Satellite audiences are actually declining, thanks to the cost and repetition. When it comes to internet, what we see is that people use the internet to listen to OTA stations. Same thing with cellphones. So the audience for radio isn't declining, but the platform is changing. We can see that in Triton's internet radio ratings. Also, white male 18-34s might prefer Pandora, but females, Blacks, Hispanics 18-34 are big OTA users. So that's what's keeping the numbers about the same, and as the population shifts, OTA may actually rise.
 
Well, sounds like speculation. I don't think satellite is declining based on their stock price and their latest sub figures, they are gaining more subs each quarter and liberty is in the process of taking the company over. Pandora recently reported gains in profit and listeners as well.

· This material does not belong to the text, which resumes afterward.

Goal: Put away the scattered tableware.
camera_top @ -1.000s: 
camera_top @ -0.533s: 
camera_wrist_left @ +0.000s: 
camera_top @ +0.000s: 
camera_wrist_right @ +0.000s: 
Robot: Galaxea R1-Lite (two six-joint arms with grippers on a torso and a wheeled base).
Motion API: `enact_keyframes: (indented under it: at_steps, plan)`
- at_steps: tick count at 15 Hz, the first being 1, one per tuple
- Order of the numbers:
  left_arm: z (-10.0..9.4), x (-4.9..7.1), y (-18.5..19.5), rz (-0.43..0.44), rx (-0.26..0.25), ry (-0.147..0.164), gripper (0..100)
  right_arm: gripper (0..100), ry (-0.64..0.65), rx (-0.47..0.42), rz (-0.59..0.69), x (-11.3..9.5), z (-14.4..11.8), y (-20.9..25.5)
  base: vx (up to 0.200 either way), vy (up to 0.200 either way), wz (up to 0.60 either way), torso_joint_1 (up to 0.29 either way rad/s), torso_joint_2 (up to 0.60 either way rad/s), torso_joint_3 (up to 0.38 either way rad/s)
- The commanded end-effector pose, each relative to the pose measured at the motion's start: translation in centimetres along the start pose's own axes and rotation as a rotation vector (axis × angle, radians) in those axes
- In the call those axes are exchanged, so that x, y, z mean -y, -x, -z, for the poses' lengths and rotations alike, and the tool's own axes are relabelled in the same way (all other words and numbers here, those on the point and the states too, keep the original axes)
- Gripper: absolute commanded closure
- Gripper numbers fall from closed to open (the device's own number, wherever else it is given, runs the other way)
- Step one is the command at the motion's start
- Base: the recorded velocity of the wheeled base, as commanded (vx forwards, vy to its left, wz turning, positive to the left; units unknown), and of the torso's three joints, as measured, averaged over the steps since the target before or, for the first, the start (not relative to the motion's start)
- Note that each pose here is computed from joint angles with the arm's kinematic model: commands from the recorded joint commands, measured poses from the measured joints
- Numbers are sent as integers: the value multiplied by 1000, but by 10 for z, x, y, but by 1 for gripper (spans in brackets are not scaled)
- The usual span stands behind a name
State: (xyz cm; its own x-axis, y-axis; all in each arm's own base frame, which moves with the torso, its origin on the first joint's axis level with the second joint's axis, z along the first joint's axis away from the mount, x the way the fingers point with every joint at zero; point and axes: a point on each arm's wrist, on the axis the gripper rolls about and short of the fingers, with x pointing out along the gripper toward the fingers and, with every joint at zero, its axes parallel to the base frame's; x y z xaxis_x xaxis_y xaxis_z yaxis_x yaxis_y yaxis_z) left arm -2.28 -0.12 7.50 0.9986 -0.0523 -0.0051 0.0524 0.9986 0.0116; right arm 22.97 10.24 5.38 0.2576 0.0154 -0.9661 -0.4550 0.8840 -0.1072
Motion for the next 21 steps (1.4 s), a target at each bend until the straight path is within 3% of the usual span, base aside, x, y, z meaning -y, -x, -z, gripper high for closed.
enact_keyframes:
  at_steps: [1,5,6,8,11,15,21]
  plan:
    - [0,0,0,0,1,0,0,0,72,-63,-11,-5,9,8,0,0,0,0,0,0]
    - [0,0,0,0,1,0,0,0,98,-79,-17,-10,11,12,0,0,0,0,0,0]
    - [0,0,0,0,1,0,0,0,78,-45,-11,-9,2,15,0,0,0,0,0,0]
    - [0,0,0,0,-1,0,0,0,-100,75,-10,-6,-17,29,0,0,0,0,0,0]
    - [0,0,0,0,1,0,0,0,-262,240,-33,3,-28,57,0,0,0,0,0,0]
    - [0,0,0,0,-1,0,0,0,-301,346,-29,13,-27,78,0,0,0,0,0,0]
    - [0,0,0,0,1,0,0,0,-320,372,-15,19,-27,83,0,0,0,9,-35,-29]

Urban radio is not a money maker as advertisers are pulling out and Radio One is still having financial problems. I guess it depends on which side of the coin you are on.
 
microbob said:
Well, sounds like speculation.

It's not. But if you have some facts, post 'em.

microbob said:
I don't think satellite is declining based on their stock price

Their stock is going up because they're being taken over by Liberty Media. Subscriptions are holding steady, but due to complaints from users, the representatives are giving out huge discounts for plans. Take a look over at the satellite radio board and read what people there say. Liberty isn't spending money to buy Sirius so they can spend more money on formats and services. Once they get it, you'll see huge cuts in services.

microbob said:
Urban radio is not a money maker as advertisers are pulling out and Radio One is still having financial problems.

Radio One is having financial problems because it's poorly run, not because urban radio isn't a money maker. Lots of companies with urban stations are doing very well. Your post is the one that sounds like speculation.
 
I guess I'll have to agree to disagree with your opinions, until the marketplace decides on what will happen to alternative listening platforms in the future versus OTA radio. As I said it's all speculation.
 
microbob said:
I guess I'll have to agree to disagree with your opinions, until the marketplace decides on what will happen to alternative listening platforms in the future versus OTA radio. As I said it's all speculation.

Just because you don't agree doesn't mean I'm stating opinions. They're documented facts, and as I said, they come from numerous sources like Arbitron, Radar, and Triton. Believe what you want to believe, but I'm not speculating.
 
TheBigA said:
microbob said:
I don't think satellite is declining based on their stock price

Their stock is going up because they're being taken over by Liberty Media. Subscriptions are holding steady, but due to complaints from users, the representatives are giving out huge discounts for plans. Take a look over at the satellite radio board and read what people there say. Liberty isn't spending money to buy Sirius so they can spend more money on formats and services. Once they get it, you'll see huge cuts in services.
I haggled Sirius XM down to half off when my year came up for renewal. Just tell them you want to cancel.
 
jabba17 said:
I haggled Sirius XM down to half off when my year came up for renewal. Just tell them you want to cancel.

Exactly. My best friend's wife did the same. All the discounts are killing them.
 
Sirius/XM tried to give me half off after my trial ran out on my new car. I told them politely, no. Even at $4.00 per month, the audio quality is so bad it isn't worth $4.00. The lady on the phone laughed and said, "I know, I'm so sorry." She didn't even try to push a better deal on me.
 
faaradar said:
Sirius/XM tried to give me half off after my trial ran out on my new car. I told them politely, no. Even at $4.00 per month, the audio quality is so bad it isn't worth $4.00. The lady on the phone laughed and said, "I know, I'm so sorry." She didn't even try to push a better deal on me.
I will say that about satellite. The music is so compressed that it makes terrestrial radio sound like an old 1980s CD with a 90dB dynamic range. And the compression artifacts make my MP3s sound the same way.